Mon Oct 20 20:59:31 UTC 2014

Hi David,

>> The intrinsic that can be implemented for CRC32C will probably be even faster as it can make use of the specific crc32c instruction instead of using carry less multiplication.
> It might not hurt to mock up a quick benchmark using the CRC32C
> instruction against jdk8’s java.util.zip.CRC32 intrinsic.  CRC32
> seems to consume 64 bits per instruction, and I think each instruction
> depends on its predecessor (naively coded, at least; there’s probably
> a hack to run them in parallel, just as there is a hack that allows fork/join.
> So maybe we should think about that hack, too; simply computing the
> two half-CRCs in parallel, then combining them as if fork/join, might
> break the data dependence and allow higher speed).
>
> The carryless multiply inner loop also consumes 64 bits per carryless
> multiply, but the instructions are not data dependent among themselves,
> so it might go faster.  Haswell chips execute clmul especially quickly.
>
> The assembly language I wrote to make that go fast is agnostic about P;
> it is parameterized by a structure that contains a small number of constants
> that make it all go (6 64-bit numbers) based on powers of x (regarded as a
> polynomial) modulo the CRC polynomial P.  If the endianness conventions
> match, and if zip CRC runs faster than the CRC32 instruction, I could
> revive it, and modern tools might let us avoid coding in hex.
Yes, when an intrinsic is added it will definitely need to be compared 
the the current crc32. The calculation speed of the two should at least 
be the same, and hopefully we will be able to get crc32c even faster.  
Here is a paper describing a algorithm that uses the Intel crc32 
instruction, http://dl.acm.org/citation.cfm?id=2108885, and utilizes the 
fact that it is a 3 cycle instruction to execute 3 independent crc32 
instructions. (Presume it is using a similar algorithm to merge the 
results as you do in your fork/join implementation.)

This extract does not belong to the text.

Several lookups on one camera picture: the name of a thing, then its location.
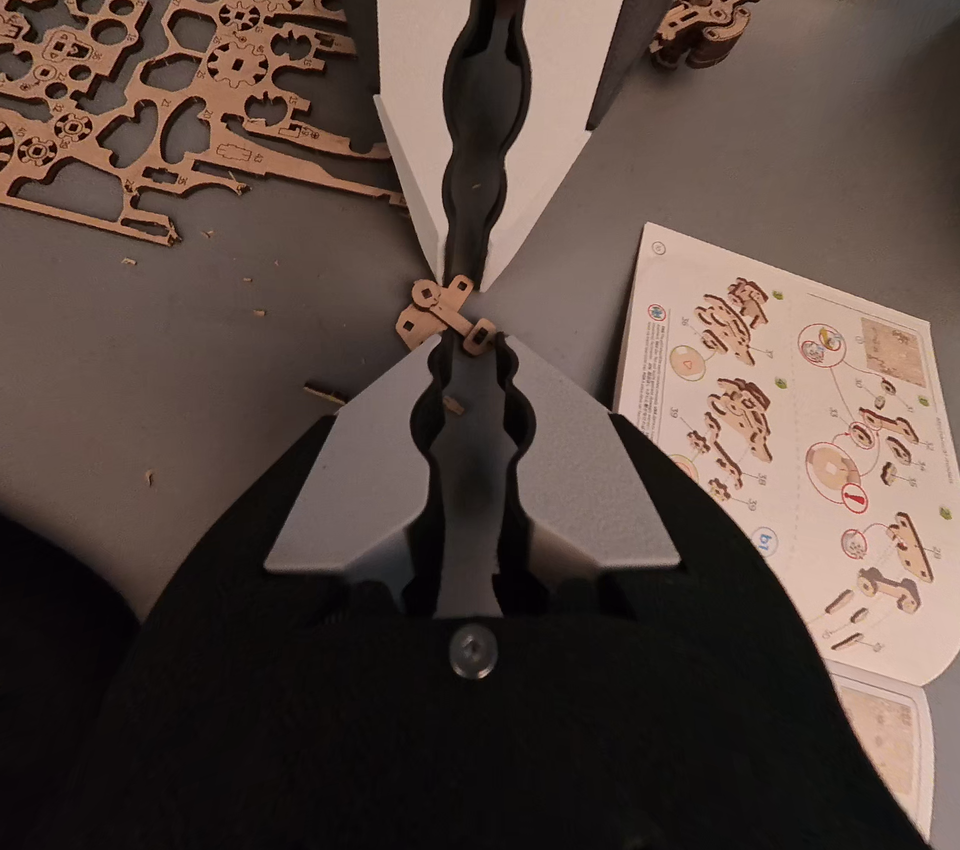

>> I have also been thinking that using fork-join to help for large arrays. I decided to not go after it for this first implementation of the new API. The other question is if that should be something that is more explicit, similar to parallel streams, as not everyone might want/expect that the API to suddenly start using multiple threads to calculate the result.
> That’s why we have a system fork/join pool; if you don’t want lots of concurrency,
> limit the number of threads in that pool.  Soon enough people are going to
> yell at us for not using concurrency when it is available, and forcing them to
> use a different API just to get concurrency will hinder the ability to write portable
> code.

We definiately should try to do a parallel version that can further 
speed up Checksum's on very large arrays/buffers, but we probably need 
to discuss further and get input on how it should be enabled. Do we need 
to add an optional parallel method or do we simply make the current 
method parallel? I believe that is what needs to be discussed and 
decided on a more general level, as we might want to parallelize other 
APIs as well when possible and preferably should follow the same 
principle across the whole Java standard library.

//Staffan